It became clear in our work that humanists, who are often exceptional experts in their fields, often have a difficult time describing how they go about their work and analyses. Having humanists work in teams and with computer scientists required them to explain and detail their processes. The work we have done has made us more sensitive to this issue and opens up many new areas of research-How can we develop better collaborative models that help humanists explicate their processes? Can we build tools to help capture the way humanists work? How can we enhance digital archives to facilitate the ways humanists work with objects?
–Dean Rehberger, Digging into Image Data to Answer
2.1 Structural Commonalities and Notable Differences
A broad range of topics and methodologies are represented in the eight inaugural Digging into Data initiatives. Nevertheless, when considered as exercises in research practice, the initiatives reveal some shared characteristics. All projects:
- Engage with data corpora that are much larger than what might be read, seen, heard, or experienced by a single individual. These data range from highly structured, uniform, and topically specific to completely unstructured and heterogeneous corpora.
- Apply some form of computational analysis-whether described as a tool, an application, or merely an algorithm-to these corpora. These tools, applications, and algorithms vary from the highly specific to the more general, from the most experimental to the mature. Some are widely accessible, and others require the expertise of computer specialists.
- Require continual refinements to tools and data, which in turn requires collaboration and coordination of multiple project participants with varied backgrounds and skills.
- Conducted a research process that incorporates most or all of seven stages:
a. hypothesis and/or question formation;
b. selection of a corpus or corpora;
c. exploration of a corpus or corpora;
d. querying and correcting, modifying, or amending the data as needed;
e. pulling together subsets of data relevant to a given question;
f. making observations about those data; and
g. drawing conclusions from and/or interpreting those data.
The case studies show that computationally intensive research mirrors other kinds of inquiry, although they suggest that a dependency on digital tools and resources requires more explicit documentation and communication about methodology than has typically been the case in the humanities and qualitative social sciences. Because digital research methodologies are still maturing, it is important to consider carefully the rationale for the investigators’ choices of analytical tools and the evidence produced-that is, to reflect upon the significance of a specific tool applied to a specific corpus. To borrow the words of one project team, who worked together on Using Zotero and TAPOR on the Old Bailey Proceedings: Data Mining with Criminal Intent (DMCI),31 “The methodology is part of the message.”

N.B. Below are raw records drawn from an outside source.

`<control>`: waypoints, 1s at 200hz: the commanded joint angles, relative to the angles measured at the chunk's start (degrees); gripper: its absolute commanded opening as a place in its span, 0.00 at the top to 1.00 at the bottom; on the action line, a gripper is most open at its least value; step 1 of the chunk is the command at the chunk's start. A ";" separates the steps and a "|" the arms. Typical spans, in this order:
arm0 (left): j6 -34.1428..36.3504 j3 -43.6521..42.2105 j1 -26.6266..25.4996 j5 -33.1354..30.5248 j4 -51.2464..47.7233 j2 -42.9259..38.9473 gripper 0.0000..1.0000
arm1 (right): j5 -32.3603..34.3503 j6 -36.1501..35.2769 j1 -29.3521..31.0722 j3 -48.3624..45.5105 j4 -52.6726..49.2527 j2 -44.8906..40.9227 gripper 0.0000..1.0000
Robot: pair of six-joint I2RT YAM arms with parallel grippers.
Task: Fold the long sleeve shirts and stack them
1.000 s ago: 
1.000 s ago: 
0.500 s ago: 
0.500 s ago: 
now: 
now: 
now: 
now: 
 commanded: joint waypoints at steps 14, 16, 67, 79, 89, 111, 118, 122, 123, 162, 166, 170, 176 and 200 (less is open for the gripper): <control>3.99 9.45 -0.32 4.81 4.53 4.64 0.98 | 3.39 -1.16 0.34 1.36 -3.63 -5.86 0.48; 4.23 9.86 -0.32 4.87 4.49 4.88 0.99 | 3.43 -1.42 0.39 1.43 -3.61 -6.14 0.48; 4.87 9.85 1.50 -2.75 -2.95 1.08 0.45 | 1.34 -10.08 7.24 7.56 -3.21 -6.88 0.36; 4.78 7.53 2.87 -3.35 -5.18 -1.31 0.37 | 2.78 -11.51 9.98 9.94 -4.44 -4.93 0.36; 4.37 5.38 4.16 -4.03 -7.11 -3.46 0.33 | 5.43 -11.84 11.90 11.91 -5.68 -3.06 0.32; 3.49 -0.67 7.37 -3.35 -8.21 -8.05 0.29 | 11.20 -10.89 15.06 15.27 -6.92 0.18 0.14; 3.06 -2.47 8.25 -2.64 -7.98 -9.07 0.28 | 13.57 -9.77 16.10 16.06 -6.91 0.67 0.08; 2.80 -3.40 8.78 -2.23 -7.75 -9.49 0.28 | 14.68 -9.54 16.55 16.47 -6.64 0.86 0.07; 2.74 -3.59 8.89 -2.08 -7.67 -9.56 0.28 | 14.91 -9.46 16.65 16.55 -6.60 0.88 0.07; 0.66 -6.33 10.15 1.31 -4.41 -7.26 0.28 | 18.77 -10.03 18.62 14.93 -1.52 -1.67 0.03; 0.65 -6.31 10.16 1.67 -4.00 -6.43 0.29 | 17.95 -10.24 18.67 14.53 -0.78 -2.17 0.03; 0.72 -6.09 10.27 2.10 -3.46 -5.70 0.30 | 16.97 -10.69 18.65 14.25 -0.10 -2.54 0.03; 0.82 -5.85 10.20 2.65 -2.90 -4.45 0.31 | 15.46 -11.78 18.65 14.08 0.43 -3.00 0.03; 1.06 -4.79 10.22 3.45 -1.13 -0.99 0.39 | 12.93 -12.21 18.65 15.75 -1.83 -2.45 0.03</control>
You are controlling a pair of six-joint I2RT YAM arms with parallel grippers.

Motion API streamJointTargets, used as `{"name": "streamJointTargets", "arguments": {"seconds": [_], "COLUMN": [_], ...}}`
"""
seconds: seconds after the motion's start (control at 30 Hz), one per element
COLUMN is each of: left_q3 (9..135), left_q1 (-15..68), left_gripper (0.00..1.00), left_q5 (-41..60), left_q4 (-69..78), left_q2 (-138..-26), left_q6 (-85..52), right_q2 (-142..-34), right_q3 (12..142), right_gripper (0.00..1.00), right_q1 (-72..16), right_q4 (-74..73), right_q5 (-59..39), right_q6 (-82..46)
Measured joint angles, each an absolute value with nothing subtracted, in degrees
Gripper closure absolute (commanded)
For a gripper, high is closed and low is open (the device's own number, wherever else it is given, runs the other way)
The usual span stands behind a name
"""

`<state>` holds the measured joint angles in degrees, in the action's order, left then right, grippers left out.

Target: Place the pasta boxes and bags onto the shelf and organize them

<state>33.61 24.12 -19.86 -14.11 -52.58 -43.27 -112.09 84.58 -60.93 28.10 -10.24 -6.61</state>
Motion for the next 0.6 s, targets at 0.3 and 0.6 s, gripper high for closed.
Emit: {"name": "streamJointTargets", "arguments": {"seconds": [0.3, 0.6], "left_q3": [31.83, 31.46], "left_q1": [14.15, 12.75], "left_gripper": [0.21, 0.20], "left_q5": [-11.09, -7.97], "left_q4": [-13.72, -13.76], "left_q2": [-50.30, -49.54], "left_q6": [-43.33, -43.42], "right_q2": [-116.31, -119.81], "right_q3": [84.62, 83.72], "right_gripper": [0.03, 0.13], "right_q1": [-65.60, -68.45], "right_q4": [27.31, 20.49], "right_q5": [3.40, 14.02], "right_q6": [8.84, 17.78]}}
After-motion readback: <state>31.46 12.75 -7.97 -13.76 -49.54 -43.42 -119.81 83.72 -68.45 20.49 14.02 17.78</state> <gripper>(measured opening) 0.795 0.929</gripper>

Social scientists are generally comfortable foregrounding explanations of methodology in discussions of their research; humanists, by contrast, tend to foreground the argument or interpretation resulting from scholarly investigation rather than the research methods. Asserting the value of one’s approach to research as a model for others is a more comfortable position for social scientists than for humanists. Humanists often see greater understanding of the subject matter with which they are concerned as their primary contribution to their fields, or at least a more important contribution than the preparatory work necessary to describe new findings and support new claims.
Crossing disciplinary boundaries often increases the impact of computationally intensive scholarship by exposing it to greater numbers of researchers, students, and the public. At the same time, it complicates project management: traditions, concepts, and research vocabularies must be adapted to accommodate other points of view. When the common ground for a collaboration is methodological (the “how”) rather than driven by a shared desire for a particular discovery or outcome (the “why”), partners must be prepared to work in ways that do not neatly fit the models they have been trained to emulate. This results in products for which partners cannot take sole credit, some of which defy traditional kinds of peer review. The level of stress this transformation may create for the researcher varies by discipline, by institution, and by individual, but acceptance of this change is obligatory.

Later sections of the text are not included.